= Beginning of Section =

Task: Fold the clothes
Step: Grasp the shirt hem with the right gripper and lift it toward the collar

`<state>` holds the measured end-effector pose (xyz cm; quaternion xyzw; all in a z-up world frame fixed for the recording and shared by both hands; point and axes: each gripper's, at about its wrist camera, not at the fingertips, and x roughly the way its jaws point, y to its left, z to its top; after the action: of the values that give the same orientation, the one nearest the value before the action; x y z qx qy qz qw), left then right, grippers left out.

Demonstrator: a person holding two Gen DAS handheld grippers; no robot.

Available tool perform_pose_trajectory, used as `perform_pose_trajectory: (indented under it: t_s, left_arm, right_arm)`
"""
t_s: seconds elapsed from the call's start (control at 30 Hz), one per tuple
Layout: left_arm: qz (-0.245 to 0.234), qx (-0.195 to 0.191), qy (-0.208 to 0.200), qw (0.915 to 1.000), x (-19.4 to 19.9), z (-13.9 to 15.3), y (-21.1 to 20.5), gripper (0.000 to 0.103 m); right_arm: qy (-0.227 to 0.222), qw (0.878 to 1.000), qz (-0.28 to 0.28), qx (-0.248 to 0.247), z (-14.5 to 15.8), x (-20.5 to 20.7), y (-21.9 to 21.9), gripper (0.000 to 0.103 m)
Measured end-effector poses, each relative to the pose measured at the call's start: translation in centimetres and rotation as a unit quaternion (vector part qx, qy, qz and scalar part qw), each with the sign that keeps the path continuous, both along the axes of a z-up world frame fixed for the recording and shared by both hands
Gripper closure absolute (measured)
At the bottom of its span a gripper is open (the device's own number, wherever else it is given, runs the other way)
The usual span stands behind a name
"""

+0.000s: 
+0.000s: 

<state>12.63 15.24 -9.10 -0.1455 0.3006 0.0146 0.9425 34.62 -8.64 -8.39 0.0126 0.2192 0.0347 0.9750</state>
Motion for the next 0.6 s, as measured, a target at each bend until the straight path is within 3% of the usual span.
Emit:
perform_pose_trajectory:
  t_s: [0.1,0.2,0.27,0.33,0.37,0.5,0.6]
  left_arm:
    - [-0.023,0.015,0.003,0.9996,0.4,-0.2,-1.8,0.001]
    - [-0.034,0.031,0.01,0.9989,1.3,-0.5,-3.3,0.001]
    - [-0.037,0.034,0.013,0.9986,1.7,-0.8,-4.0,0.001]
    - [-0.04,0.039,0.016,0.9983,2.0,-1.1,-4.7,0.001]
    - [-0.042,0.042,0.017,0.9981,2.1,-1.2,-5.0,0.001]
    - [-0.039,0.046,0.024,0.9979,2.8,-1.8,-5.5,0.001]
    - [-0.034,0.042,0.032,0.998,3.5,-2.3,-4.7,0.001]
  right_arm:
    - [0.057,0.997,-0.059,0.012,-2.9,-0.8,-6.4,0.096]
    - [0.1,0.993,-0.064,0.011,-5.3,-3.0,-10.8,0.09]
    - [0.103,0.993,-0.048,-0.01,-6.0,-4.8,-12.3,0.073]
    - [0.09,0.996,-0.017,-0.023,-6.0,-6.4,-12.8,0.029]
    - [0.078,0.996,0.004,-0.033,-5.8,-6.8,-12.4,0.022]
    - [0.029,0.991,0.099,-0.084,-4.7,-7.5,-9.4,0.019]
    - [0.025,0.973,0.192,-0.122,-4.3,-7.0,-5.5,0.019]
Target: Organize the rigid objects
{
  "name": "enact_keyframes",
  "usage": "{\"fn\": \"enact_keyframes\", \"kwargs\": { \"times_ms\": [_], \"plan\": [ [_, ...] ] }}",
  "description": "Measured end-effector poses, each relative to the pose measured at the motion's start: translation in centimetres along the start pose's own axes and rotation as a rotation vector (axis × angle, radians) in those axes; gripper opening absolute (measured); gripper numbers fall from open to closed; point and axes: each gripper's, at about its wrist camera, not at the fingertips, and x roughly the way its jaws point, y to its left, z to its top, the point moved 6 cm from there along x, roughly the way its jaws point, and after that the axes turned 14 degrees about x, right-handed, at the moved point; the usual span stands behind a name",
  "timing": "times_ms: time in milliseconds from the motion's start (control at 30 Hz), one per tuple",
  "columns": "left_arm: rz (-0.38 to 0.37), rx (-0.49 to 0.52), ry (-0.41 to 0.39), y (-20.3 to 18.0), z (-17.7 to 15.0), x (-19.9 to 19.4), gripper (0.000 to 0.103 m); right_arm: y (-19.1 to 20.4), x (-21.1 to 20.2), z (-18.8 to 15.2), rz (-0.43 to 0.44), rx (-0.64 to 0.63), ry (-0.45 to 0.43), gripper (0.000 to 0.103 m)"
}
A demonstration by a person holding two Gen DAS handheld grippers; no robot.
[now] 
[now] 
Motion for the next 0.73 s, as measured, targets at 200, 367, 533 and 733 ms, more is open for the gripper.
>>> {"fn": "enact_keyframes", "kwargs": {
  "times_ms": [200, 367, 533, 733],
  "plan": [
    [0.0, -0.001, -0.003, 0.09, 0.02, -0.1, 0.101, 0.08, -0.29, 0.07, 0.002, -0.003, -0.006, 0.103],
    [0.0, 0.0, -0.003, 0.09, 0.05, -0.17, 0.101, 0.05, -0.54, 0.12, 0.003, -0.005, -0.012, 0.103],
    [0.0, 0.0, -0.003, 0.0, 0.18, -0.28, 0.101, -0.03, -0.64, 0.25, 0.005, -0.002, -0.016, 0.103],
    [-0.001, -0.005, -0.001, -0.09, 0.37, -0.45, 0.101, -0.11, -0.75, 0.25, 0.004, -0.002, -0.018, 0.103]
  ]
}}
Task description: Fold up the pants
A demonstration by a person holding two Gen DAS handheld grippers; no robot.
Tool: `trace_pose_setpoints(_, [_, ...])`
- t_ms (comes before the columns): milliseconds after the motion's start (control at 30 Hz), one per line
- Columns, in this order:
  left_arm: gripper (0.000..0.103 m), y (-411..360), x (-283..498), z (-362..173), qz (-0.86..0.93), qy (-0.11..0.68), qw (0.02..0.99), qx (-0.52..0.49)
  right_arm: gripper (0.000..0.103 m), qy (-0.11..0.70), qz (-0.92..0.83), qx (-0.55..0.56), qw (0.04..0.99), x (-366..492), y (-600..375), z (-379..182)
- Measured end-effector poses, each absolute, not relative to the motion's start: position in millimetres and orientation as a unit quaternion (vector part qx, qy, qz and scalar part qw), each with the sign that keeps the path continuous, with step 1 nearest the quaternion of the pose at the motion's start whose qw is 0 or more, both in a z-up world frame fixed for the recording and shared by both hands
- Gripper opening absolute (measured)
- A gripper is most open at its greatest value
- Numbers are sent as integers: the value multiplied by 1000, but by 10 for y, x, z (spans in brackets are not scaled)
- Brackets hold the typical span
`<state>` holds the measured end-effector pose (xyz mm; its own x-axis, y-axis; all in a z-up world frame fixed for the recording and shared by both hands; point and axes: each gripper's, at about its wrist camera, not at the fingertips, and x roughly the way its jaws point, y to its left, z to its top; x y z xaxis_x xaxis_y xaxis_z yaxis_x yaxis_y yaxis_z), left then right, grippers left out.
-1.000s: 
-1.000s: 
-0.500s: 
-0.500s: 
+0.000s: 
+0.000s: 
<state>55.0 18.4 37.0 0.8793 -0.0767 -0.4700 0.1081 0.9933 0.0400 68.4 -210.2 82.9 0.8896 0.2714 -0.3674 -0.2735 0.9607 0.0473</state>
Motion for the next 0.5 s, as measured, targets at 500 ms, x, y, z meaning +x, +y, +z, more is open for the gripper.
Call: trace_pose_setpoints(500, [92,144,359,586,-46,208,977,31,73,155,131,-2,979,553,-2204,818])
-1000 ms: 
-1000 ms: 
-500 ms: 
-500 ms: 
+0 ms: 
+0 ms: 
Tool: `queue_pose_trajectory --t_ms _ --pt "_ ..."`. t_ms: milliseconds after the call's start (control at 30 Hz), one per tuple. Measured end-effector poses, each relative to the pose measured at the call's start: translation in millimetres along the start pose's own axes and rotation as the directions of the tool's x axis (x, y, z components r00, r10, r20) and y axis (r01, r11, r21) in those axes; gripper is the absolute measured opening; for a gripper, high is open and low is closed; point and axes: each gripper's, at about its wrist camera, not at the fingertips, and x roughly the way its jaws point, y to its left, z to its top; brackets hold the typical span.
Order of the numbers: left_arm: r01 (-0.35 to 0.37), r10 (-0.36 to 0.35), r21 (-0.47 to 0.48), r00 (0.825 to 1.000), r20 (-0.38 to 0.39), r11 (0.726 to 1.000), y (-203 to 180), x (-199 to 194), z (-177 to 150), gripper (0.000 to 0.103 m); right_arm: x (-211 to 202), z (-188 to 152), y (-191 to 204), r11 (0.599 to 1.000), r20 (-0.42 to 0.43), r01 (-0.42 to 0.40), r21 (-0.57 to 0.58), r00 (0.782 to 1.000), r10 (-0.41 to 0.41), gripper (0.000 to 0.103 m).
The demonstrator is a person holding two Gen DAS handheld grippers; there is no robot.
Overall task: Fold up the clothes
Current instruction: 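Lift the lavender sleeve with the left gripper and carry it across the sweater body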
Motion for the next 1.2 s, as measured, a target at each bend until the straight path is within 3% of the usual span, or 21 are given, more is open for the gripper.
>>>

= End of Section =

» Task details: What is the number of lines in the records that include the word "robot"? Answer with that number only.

» Response to the task: 4